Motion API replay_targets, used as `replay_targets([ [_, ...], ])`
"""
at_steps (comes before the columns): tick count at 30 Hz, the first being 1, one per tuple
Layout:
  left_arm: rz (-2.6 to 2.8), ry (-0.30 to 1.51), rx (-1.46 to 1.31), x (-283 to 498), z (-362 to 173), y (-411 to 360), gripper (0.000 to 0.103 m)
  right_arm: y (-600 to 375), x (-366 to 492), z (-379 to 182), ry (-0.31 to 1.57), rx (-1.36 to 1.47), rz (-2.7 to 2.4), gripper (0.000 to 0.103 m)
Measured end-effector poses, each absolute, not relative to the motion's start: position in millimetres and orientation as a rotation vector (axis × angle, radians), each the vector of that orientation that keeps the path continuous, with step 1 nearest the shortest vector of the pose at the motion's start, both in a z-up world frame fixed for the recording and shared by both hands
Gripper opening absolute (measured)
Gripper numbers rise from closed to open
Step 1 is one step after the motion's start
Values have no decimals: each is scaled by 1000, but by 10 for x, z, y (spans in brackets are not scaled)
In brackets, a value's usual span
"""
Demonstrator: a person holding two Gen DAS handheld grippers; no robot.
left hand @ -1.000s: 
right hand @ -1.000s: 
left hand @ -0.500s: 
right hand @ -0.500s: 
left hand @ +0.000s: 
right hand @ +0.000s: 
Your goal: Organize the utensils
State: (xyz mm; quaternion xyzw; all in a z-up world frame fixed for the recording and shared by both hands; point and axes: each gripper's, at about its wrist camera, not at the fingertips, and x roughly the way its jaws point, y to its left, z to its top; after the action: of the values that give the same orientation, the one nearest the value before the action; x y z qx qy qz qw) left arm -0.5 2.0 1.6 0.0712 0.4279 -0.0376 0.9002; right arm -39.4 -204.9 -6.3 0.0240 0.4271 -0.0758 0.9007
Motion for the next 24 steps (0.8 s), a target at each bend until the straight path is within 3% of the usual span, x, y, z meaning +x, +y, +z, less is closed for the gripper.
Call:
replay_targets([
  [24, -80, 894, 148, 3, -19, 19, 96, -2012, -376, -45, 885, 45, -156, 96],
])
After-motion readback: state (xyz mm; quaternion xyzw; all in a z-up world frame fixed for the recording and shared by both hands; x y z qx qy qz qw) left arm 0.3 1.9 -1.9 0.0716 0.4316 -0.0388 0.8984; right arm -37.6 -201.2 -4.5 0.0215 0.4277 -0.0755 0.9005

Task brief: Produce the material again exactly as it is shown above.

Exercise result:
Motion API replay_targets, used as `replay_targets([ [_, ...], ])`
"""
at_steps (comes before the columns): tick count at 30 Hz, the first being 1, one per tuple
Layout:
  left_arm: rz (-2.6 to 2.8), ry (-0.30 to 1.51), rx (-1.46 to 1.31), x (-283 to 498), z (-362 to 173), y (-411 to 360), gripper (0.000 to 0.103 m)
  right_arm: y (-600 to 375), x (-366 to 492), z (-379 to 182), ry (-0.31 to 1.57), rx (-1.36 to 1.47), rz (-2.7 to 2.4), gripper (0.000 to 0.103 m)
Measured end-effector poses, each absolute, not relative to the motion's start: position in millimetres and orientation as a rotation vector (axis × angle, radians), each the vector of that orientation that keeps the path continuous, with step 1 nearest the shortest vector of the pose at the motion's start, both in a z-up world frame fixed for the recording and shared by both hands
Gripper opening absolute (measured)
Gripper numbers rise from closed to open
Step 1 is one step after the motion's start
Values have no decimals: each is scaled by 1000, but by 10 for x, z, y (spans in brackets are not scaled)
In brackets, a value's usual span
"""
Demonstrator: a person holding two Gen DAS handheld grippers; no robot.
left hand @ -1.000s: 
right hand @ -1.000s: 
left hand @ -0.500s: 
right hand @ -0.500s: 
left hand @ +0.000s: 
right hand @ +0.000s: 
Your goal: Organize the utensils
State: (xyz mm; quaternion xyzw; all in a z-up world frame fixed for the recording and shared by both hands; point and axes: each gripper's, at about its wrist camera, not at the fingertips, and x roughly the way its jaws point, y to its left, z to its top; after the action: of the values that give the same orientation, the one nearest the value before the action; x y z qx qy qz qw) left arm -0.5 2.0 1.6 0.0712 0.4279 -0.0376 0.9002; right arm -39.4 -204.9 -6.3 0.0240 0.4271 -0.0758 0.9007
Motion for the next 24 steps (0.8 s), a target at each bend until the straight path is within 3% of the usual span, x, y, z meaning +x, +y, +z, less is closed for the gripper.
Call:
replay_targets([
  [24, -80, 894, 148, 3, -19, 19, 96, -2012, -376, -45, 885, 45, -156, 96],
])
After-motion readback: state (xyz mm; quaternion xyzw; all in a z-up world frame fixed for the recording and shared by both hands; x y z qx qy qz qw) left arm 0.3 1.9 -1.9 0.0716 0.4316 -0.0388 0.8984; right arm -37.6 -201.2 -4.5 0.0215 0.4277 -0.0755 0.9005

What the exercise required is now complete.